You are viewing a plain text version of this content. The canonical link for it is here.
Posted to user@hbase.apache.org by Bui Ngoc Son <ge...@gmail.com> on 2011/04/20 08:53:31 UTC
HBase Schema: how to sort row by last update?
Hi everybody,
I am desiging a two-tiers comment system like facebook: the system
inlcuded main comments and each main comment has a various number of
sub-comments. My schema is as follow:
table comments
family "data":
"data:content" - content of main comment
"data:uid" - uid of user who posted this comment
"data:sub_count" - the number of its sub-comment.
family "sub_content"
"sub_content:<cid>": content of the sub-comment which has id=cid
family "sub_uid"
"sub_uid:<cid>": uid of user who posted the sub-comment which
has id=cid
So, each sub-comment has two columns in 2 families with an unique cid.
As well, each main comment has an unique id that is decreased by time
(to make sure that newer main comments are selected first)
However, my boss requires that main comments have to be ordered by last
update first. It is mean that, each time a main comment have a new
sub-comment, it becomes "newer" than the others, and i have to sort the
main comments by the time of their last sub-comments.
How can i design the comment schema to meet my boss's requirement? can i
keep the current schema and use some extra-indexing table? or i have to
re-design the schema?
Thanks in advance
Regards,
Eddie Bui
Re: HBase Schema: how to sort row by last update?
Posted by Bui Ngoc Son <ge...@gmail.com>.
Hi Stack,
Thanks for your reply!
Two major queries in my system are "select" queries:
1. Select main comments by page, n items per page, ordered by last
update DESC. The last update of a main comment is the timestamp of its
newest sub-comment (if it doesn't have any sub-comment, last update is
the timestamp of main comment).
2. For each main comment, select 2 newest sub-comments, and select all
sub-comments.
With my current schema, the second query can be done easily, but the
first cannot.
I'm thinking about the second index table with this schema:
table "lastpost_index"
row key: <reversed_timestamp_of_last_post>_<id_of_main_comment>
no need any family.
Each time a main comment has new sub comment, i insert a new row into
"lastpost_index" table.
Scanning "lastpost_index" table and parsing row keys i could have a list
of <id_of_main_comment> order by lastpost DESC. However, there is one
problem:
Some main comments are "busy" than others, it means that they have more
sub-comment and are updated more regularly than others. For example:
table "lastpost_index":
key: 123456789_10
key: 123456799_11
key: 123456899_11
key: 123456999_9
the main comment with id 11 has two newer sub-comments than main comment
9. When i scan the table, the main comment 11 appear twice.

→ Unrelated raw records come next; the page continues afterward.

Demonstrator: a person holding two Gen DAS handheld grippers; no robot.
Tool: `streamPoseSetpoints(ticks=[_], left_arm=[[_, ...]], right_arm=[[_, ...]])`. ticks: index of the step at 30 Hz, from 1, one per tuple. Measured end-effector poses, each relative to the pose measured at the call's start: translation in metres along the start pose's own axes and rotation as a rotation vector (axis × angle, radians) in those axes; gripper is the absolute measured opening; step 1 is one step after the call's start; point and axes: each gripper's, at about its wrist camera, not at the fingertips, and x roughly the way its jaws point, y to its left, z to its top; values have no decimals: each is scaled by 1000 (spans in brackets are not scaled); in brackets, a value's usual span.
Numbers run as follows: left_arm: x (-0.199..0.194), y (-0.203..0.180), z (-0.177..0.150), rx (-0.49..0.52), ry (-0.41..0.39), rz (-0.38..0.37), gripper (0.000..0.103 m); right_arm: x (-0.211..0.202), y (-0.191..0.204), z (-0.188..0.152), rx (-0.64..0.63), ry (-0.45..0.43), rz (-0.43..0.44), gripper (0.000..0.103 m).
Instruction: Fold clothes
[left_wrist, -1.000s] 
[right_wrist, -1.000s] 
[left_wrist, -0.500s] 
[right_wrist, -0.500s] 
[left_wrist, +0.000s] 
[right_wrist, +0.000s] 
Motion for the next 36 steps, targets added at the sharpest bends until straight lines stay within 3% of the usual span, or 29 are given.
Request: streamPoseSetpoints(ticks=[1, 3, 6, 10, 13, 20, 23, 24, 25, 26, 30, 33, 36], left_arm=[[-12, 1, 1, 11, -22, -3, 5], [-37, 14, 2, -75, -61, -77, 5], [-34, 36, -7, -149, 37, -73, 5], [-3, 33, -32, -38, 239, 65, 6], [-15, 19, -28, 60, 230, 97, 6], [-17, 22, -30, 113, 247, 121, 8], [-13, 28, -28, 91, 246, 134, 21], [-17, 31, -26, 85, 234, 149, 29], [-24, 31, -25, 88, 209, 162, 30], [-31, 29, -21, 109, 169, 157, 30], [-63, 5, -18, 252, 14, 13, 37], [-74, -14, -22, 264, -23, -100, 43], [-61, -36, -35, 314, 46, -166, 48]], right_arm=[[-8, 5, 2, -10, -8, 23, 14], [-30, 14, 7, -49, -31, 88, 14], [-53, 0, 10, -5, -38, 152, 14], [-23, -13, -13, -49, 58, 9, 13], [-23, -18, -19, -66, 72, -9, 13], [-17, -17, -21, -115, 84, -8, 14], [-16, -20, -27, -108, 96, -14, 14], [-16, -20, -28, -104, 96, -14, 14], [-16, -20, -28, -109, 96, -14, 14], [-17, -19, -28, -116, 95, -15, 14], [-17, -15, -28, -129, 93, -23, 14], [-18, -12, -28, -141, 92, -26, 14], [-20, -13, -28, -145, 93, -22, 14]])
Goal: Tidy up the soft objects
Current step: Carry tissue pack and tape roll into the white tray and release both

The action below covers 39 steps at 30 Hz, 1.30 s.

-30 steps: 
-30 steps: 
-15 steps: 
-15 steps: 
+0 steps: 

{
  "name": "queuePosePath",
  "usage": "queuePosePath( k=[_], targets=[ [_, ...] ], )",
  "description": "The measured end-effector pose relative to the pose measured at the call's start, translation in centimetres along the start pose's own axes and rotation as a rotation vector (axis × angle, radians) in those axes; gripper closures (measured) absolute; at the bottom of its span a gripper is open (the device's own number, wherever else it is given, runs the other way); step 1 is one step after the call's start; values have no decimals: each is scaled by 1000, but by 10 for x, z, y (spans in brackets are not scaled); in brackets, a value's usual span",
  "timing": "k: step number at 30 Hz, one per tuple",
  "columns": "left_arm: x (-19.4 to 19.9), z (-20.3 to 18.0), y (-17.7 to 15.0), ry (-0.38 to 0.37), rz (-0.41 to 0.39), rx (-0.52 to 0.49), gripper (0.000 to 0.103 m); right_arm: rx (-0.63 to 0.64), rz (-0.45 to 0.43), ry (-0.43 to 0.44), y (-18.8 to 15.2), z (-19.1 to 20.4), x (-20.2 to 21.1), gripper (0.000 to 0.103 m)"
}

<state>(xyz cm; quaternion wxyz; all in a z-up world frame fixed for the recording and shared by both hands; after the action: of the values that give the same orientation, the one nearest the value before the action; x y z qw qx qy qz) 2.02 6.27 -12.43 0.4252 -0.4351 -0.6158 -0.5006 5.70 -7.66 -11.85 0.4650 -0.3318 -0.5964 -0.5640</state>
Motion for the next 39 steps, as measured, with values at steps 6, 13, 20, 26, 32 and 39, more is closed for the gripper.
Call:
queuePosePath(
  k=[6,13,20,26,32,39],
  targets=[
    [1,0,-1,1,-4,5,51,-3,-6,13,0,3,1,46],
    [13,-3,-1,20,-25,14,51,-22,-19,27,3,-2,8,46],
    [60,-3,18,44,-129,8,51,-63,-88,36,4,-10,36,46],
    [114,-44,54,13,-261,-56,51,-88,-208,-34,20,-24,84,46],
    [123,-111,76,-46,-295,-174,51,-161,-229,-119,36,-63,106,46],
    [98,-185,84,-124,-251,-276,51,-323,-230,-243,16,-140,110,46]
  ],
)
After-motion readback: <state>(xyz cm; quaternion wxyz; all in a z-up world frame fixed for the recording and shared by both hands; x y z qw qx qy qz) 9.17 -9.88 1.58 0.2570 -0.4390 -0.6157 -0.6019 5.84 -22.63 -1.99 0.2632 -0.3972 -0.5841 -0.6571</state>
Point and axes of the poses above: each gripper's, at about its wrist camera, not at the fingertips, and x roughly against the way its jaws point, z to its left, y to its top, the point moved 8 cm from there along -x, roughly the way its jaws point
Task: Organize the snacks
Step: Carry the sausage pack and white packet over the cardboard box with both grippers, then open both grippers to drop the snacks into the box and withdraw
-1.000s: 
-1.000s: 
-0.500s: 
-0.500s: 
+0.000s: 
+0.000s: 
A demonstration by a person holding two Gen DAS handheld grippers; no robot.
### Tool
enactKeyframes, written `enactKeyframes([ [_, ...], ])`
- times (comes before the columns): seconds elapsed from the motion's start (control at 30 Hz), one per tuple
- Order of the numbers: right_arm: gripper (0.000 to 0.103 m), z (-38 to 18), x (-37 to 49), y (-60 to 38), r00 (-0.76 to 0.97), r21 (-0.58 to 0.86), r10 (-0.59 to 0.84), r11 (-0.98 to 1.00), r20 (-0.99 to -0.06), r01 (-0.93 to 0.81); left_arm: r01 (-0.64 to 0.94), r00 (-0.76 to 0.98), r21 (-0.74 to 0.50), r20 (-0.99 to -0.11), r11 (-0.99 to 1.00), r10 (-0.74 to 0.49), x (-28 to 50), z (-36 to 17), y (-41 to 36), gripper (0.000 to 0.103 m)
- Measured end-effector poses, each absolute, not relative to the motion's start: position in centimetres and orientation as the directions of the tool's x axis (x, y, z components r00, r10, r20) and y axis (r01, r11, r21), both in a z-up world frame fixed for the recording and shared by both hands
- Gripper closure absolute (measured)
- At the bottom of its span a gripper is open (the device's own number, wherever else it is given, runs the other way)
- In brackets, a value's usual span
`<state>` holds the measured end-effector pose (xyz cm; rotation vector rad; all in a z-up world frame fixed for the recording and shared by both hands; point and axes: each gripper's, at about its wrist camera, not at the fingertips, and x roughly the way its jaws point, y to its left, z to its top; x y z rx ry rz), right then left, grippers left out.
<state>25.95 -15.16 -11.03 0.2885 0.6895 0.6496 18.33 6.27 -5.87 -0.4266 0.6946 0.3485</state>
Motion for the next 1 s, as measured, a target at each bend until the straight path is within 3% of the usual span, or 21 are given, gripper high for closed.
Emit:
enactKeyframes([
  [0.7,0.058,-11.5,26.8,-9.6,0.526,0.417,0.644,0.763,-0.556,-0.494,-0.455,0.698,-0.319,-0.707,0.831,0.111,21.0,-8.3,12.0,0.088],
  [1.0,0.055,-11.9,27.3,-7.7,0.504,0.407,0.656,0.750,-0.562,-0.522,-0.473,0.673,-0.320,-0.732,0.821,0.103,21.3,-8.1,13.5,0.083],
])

So, it's difficult for me to get exactly n newest distinct main comment
using lastpost_index.
Regards,
Eddie Bui
On 4/20/2011 11:30 PM, Stack wrote:
> It looks like you keep up a second index table ordered by last post
> (row key will have a reversed timestamp of the post's date).
>
> What are the queries you are going to make against the table?
>
> St.Ack
>
> On Tue, Apr 19, 2011 at 11:53 PM, Bui Ngoc Son<ge...@gmail.com> wrote:
>> Hi everybody,
>>
>> I am desiging a two-tiers comment system like facebook: the system inlcuded
>> main comments and each main comment has a various number of sub-comments. My
>> schema is as follow:
>>
>> table comments
>> family "data":
>> "data:content" - content of main comment
>> "data:uid" - uid of user who posted this comment
>> "data:sub_count" - the number of its sub-comment.
>> family "sub_content"
>> "sub_content:<cid>": content of the sub-comment which has id=cid
>> family "sub_uid"
>> "sub_uid:<cid>": uid of user who posted the sub-comment which has
>> id=cid
>>
>> So, each sub-comment has two columns in 2 families with an unique cid. As
>> well, each main comment has an unique id that is decreased by time (to make
>> sure that newer main comments are selected first)
>>
>> However, my boss requires that main comments have to be ordered by last
>> update first. It is mean that, each time a main comment have a new
>> sub-comment, it becomes "newer" than the others, and i have to sort the main
>> comments by the time of their last sub-comments.
>>
>> How can i design the comment schema to meet my boss's requirement? can i
>> keep the current schema and use some extra-indexing table? or i have to
>> re-design the schema?
>>
>> Thanks in advance
>>
>> Regards,
>>
>> Eddie Bui
>>
Re: HBase Schema: how to sort row by last update?
Posted by Stack <st...@duboce.net>.
It looks like you keep up a second index table ordered by last post
(row key will have a reversed timestamp of the post's date).
What are the queries you are going to make against the table?
St.Ack
On Tue, Apr 19, 2011 at 11:53 PM, Bui Ngoc Son <ge...@gmail.com> wrote:
> Hi everybody,
>
> I am desiging a two-tiers comment system like facebook: the system inlcuded
> main comments and each main comment has a various number of sub-comments. My
> schema is as follow:
>
> table comments
> family "data":
> "data:content" - content of main comment
> "data:uid" - uid of user who posted this comment
> "data:sub_count" - the number of its sub-comment.
> family "sub_content"
> "sub_content:<cid>": content of the sub-comment which has id=cid
> family "sub_uid"
> "sub_uid:<cid>": uid of user who posted the sub-comment which has
> id=cid
>
> So, each sub-comment has two columns in 2 families with an unique cid. As
> well, each main comment has an unique id that is decreased by time (to make
> sure that newer main comments are selected first)
>
> However, my boss requires that main comments have to be ordered by last
> update first. It is mean that, each time a main comment have a new
> sub-comment, it becomes "newer" than the others, and i have to sort the main
> comments by the time of their last sub-comments.
>
> How can i design the comment schema to meet my boss's requirement? can i
> keep the current schema and use some extra-indexing table? or i have to
> re-design the schema?
>
> Thanks in advance
>
> Regards,
>
> Eddie Bui
>